## Exercise data:
((
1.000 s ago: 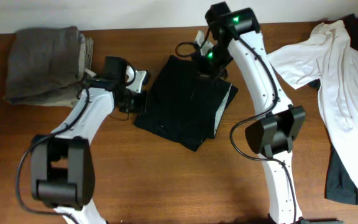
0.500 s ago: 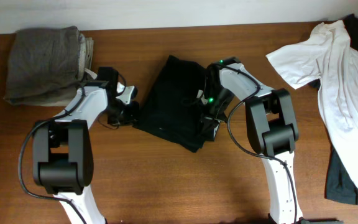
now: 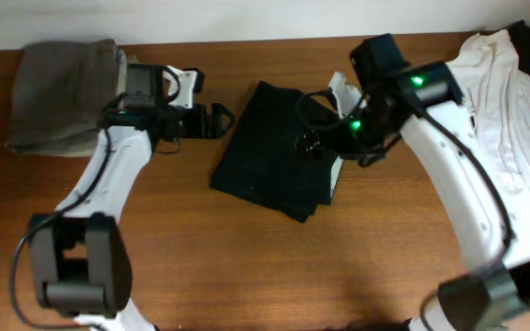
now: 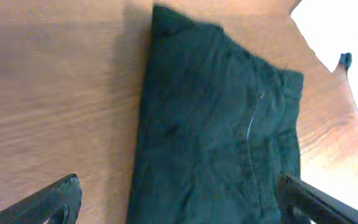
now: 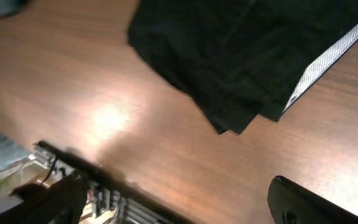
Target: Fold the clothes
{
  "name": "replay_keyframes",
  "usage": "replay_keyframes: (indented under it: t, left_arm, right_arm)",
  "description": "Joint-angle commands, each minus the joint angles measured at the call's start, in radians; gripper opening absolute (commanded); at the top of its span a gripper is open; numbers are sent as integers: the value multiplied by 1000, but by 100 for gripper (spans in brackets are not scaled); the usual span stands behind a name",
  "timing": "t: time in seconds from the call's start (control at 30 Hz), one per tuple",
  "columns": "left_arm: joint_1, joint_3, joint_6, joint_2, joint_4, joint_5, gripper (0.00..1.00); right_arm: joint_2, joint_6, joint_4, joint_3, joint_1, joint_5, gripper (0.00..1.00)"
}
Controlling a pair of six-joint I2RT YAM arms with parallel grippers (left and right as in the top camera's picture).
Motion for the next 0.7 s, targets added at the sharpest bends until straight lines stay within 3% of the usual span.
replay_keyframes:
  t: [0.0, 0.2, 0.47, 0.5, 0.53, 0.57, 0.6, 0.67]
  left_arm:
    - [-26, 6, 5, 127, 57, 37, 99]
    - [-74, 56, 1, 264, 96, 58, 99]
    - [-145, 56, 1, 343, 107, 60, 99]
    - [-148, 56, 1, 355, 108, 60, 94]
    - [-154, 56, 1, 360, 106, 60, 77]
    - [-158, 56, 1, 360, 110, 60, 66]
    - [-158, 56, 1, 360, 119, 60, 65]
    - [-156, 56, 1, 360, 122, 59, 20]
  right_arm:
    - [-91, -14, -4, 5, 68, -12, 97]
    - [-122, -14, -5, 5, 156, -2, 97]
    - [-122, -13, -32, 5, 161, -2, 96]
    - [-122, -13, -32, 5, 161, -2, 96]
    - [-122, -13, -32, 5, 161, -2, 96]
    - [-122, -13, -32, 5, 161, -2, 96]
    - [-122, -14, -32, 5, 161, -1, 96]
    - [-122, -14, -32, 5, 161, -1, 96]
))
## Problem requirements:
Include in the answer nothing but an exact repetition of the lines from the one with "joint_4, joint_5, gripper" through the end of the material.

## Solution to this task:
  "columns": "left_arm: joint_1, joint_3, joint_6, joint_2, joint_4, joint_5, gripper (0.00..1.00); right_arm: joint_2, joint_6, joint_4, joint_3, joint_1, joint_5, gripper (0.00..1.00)"
}
Controlling a pair of six-joint I2RT YAM arms with parallel grippers (left and right as in the top camera's picture).
Motion for the next 0.7 s, targets added at the sharpest bends until straight lines stay within 3% of the usual span.
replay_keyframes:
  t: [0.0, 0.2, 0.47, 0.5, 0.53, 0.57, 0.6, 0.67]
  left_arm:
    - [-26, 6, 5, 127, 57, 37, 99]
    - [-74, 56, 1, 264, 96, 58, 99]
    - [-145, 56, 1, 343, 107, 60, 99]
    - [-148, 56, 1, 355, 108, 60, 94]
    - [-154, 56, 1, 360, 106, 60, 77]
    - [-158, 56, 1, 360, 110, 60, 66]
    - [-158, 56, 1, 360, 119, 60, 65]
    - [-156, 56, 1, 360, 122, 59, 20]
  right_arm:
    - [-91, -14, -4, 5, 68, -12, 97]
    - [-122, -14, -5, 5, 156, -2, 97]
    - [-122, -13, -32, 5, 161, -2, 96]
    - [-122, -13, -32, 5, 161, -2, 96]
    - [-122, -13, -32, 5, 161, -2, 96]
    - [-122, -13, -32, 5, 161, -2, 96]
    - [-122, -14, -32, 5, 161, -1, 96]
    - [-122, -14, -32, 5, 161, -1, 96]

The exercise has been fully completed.